A word-for-word transcript of the closing lines is required: from the one with "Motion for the" through the final line of the data.

* Input data:
▬▬▬
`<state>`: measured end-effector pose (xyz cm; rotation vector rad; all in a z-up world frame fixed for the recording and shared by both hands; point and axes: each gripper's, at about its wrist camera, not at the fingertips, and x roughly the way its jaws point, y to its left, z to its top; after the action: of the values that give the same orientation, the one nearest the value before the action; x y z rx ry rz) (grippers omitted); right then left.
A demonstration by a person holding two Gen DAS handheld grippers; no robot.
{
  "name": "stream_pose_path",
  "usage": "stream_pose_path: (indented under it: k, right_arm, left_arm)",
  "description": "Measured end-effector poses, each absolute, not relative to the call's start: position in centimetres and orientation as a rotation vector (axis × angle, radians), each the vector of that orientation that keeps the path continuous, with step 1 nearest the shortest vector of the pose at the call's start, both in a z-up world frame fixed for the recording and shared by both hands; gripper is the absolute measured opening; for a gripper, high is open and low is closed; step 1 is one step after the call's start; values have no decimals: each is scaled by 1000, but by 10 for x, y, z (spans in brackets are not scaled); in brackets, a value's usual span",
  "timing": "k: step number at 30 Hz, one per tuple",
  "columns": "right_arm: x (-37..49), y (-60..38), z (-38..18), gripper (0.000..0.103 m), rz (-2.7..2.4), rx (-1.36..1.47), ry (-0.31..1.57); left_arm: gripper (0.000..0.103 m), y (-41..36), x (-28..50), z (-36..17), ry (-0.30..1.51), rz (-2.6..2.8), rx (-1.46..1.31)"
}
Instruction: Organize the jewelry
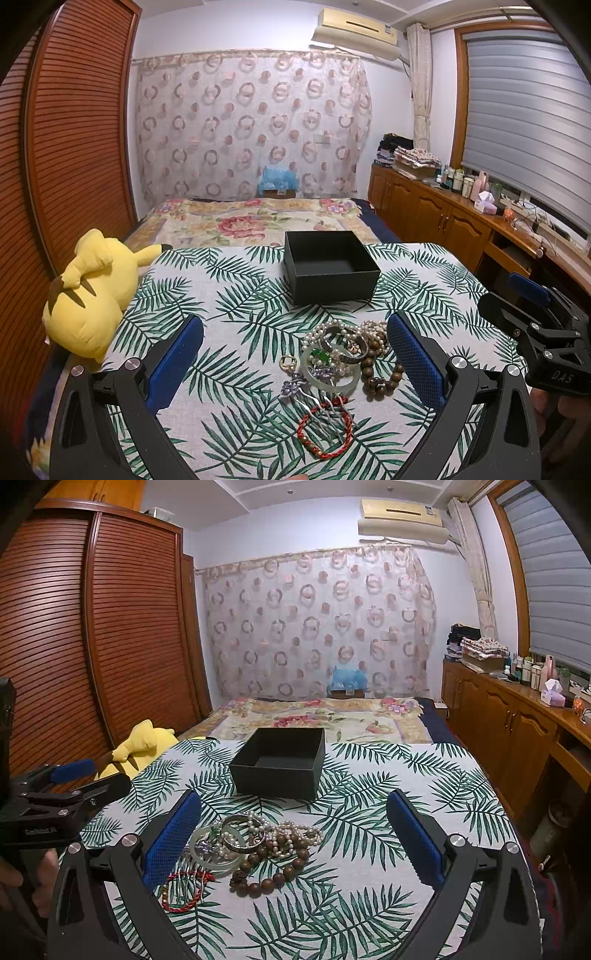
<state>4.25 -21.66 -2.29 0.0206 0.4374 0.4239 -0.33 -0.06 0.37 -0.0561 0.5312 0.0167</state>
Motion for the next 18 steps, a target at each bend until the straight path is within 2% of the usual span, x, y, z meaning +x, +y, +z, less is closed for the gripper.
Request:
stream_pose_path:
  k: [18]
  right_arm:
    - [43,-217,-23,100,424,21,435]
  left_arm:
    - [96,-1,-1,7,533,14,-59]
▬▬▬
* Solution:
Motion for the next 18 steps, a target at each bend until the straight path is within 2% of the usual span, x, y, z meaning +x, +y, +z, less is closed for the gripper.
Request:
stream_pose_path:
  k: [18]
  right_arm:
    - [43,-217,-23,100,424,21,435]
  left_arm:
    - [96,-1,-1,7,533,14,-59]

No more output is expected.